Many routing protocols require a router-id to be configured. To have a
consistent router-id across all daemons, the following commands are available
to configure and display the router-id:

.. clicmd:: [ip] router-id A.B.C.D

   Allow entering of the router-id.  This command also works under the
   vrf subnode, to allow router-id's per vrf.

.. clicmd:: [ip] router-id A.B.C.D vrf NAME

   Configure the router-id of this router from the configure NODE.
   A show run of this command will display the router-id command
   under the vrf sub node.  This command is deprecated and will
   be removed at some point in time in the future.

.. clicmd:: show [ip] router-id [vrf NAME]

   Display the user configured router-id.

For protocols requiring an IPv6 router-id, the following commands are available:

.. clicmd:: ipv6 router-id X:X::X:X

   Configure the IPv6 router-id of this router. Like its IPv4 counterpart,
   this command works under the vrf subnode, to allow router-id's per vrf.

.. clicmd:: show ipv6 router-id [vrf NAME]
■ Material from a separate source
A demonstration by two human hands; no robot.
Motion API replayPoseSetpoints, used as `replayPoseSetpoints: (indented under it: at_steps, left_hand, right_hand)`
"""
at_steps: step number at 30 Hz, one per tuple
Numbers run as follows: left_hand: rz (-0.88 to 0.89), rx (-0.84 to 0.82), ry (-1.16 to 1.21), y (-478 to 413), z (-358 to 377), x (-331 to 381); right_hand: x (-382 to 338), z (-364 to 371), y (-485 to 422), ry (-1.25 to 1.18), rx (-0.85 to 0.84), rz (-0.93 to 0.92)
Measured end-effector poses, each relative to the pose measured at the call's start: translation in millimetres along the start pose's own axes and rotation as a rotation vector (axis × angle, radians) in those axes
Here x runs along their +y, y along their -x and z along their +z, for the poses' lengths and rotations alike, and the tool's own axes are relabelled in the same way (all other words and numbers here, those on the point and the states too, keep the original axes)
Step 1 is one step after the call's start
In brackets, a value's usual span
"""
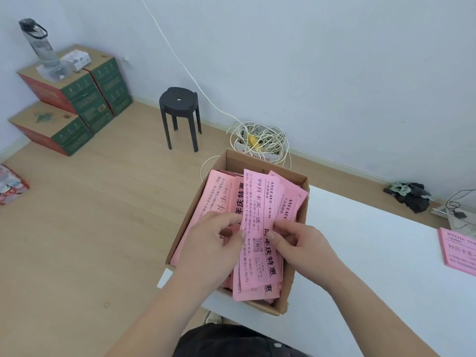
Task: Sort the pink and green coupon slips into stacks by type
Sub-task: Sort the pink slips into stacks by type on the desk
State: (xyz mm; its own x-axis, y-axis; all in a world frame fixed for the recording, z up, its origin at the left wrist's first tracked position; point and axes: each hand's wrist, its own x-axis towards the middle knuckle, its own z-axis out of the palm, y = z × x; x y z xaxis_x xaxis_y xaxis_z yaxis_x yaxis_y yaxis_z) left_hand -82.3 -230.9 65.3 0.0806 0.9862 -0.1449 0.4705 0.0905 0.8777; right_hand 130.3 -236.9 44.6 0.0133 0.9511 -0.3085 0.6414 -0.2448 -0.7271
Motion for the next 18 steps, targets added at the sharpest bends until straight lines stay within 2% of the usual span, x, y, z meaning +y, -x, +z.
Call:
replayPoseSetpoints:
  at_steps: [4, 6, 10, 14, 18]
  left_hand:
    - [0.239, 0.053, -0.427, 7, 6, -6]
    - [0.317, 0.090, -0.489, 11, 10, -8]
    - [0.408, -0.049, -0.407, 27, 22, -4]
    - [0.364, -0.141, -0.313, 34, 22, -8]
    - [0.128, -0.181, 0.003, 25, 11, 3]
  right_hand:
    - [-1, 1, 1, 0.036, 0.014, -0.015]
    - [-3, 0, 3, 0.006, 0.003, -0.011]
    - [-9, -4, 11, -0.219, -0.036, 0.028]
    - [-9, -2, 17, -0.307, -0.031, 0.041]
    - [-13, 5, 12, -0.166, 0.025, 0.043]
   Display the user configured IPv6 router-id.

.. _zebra-sysctl:

sysctl settings
===============

The linux kernel has a variety of sysctl's that affect it's operation as a router.  This
section is meant to act as a starting point for those sysctl's that must be used in
order to provide FRR with smooth operation as a router.  This section is not meant
as the full documentation for sysctl's.  The operator must use the sysctl documentation
with the linux kernel for that. The following link has helpful references to many relevant
sysctl values:  https://www.kernel.org/doc/Documentation/networking/ip-sysctl.txt

Expected sysctl settings
------------------------

.. option:: net.ipv4.ip_forward = 1

   This global option allows the linux kernel to forward (route) ipv4 packets incoming from one
   interface to an outgoing interface. If this is set to 0, the system will not route transit
   ipv4 packets, i.e. packets that are not sent to/from a process running on the local system.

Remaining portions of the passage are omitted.